Overview of node pools

更新时间:
复制 MD 格式

A node pool is a logical group of nodes that share the same properties. Node pools allow for unified node management and Operations and Maintenance (O&M), such as node upgrades and elastic scaling. ACK also provides various automated O&M capabilities for node pools, such as automatic remediation for OS CVE vulnerabilities and automatic recovery of failed nodes, to help reduce O&M costs.

Introduction to node pools

A node pool is a configuration template. Nodes that are scaled out in a node pool adopt its configuration. You can create multiple node pools with different configurations and types in a cluster. The configuration of a node pool includes node properties, such as instance types, billing methods, zones (vSwitches), operating system images, CPU architectures, labels, and taints. You can specify these properties when you create a node pool or edit them after the node pool is created.

Older clusters that were created before the node pool feature was introduced may contain unmanaged worker nodes. We recommend that you add these nodes to a node pool for easier management. For more information, see Migrate unmanaged nodes to a node pool.

You can use a single node pool to reduce management and configuration complexity. You can also use multiple node pools to implement fine-grained resource isolation and manage a hybrid deployment of different node types.

Single node pool

Multiple node pools

Manage compute resources for multiple teams or workloads through a single node pool to simplify operations and maintenance. A single node pool supports the following features.

  • Manage compute resources for multiple teams.

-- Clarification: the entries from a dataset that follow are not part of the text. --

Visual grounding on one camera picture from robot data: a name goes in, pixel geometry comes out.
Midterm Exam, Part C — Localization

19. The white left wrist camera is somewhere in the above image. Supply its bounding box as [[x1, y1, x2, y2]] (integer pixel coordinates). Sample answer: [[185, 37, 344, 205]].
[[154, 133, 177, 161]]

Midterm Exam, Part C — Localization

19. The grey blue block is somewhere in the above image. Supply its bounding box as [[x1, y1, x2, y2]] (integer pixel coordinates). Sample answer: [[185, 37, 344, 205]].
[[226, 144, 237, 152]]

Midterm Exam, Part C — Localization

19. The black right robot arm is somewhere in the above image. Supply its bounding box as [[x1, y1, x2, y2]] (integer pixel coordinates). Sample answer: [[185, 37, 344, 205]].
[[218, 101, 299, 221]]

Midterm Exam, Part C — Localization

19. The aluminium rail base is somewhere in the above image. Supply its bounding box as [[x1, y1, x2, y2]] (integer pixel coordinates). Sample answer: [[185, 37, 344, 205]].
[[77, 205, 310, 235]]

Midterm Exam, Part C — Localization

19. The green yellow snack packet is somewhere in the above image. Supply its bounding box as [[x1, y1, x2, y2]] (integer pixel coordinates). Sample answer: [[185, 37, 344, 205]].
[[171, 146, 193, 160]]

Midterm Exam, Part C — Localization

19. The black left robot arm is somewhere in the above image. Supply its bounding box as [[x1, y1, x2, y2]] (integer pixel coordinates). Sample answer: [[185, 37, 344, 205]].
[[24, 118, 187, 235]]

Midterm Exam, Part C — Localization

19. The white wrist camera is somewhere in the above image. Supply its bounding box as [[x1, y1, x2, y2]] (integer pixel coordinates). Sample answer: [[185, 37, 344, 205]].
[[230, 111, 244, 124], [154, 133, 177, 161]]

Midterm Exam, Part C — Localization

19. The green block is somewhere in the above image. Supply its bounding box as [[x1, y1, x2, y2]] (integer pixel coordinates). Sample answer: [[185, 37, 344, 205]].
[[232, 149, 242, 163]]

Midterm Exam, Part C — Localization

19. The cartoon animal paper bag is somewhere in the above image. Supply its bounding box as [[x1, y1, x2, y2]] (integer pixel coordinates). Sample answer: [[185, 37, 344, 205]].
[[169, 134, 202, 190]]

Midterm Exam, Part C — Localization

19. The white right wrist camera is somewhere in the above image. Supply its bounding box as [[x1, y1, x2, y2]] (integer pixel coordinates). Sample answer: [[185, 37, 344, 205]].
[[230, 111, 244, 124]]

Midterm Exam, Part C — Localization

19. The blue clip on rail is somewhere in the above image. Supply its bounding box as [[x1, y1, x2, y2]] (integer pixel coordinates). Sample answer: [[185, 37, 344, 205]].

  • Configure multiple instance types, such as regular ECS instances, GPU-accelerated instances, ECS Bare Metal instances, and high-performance computing (HPC)-optimized instances, to meet the needs of different workloads.

  • Distribute nodes across multiple zones to improve high availability.

Instances with different operating systems and CPU architectures (Arm and x86) cannot be mixed.

Create multiple node pools to provide independent compute resources for different workloads or teams. This helps avoid resource contention and potential security risks. This is suitable for the following scenarios.

  • Isolate tenants and provide independent compute resources for different teams. This also simplifies billing management.

  • Isolate machines with different device specifications, such as CPU architecture, GPU, and FPGA, to ensure rational allocation of hardware resources.

  • Enhance security isolation for sensitive applications.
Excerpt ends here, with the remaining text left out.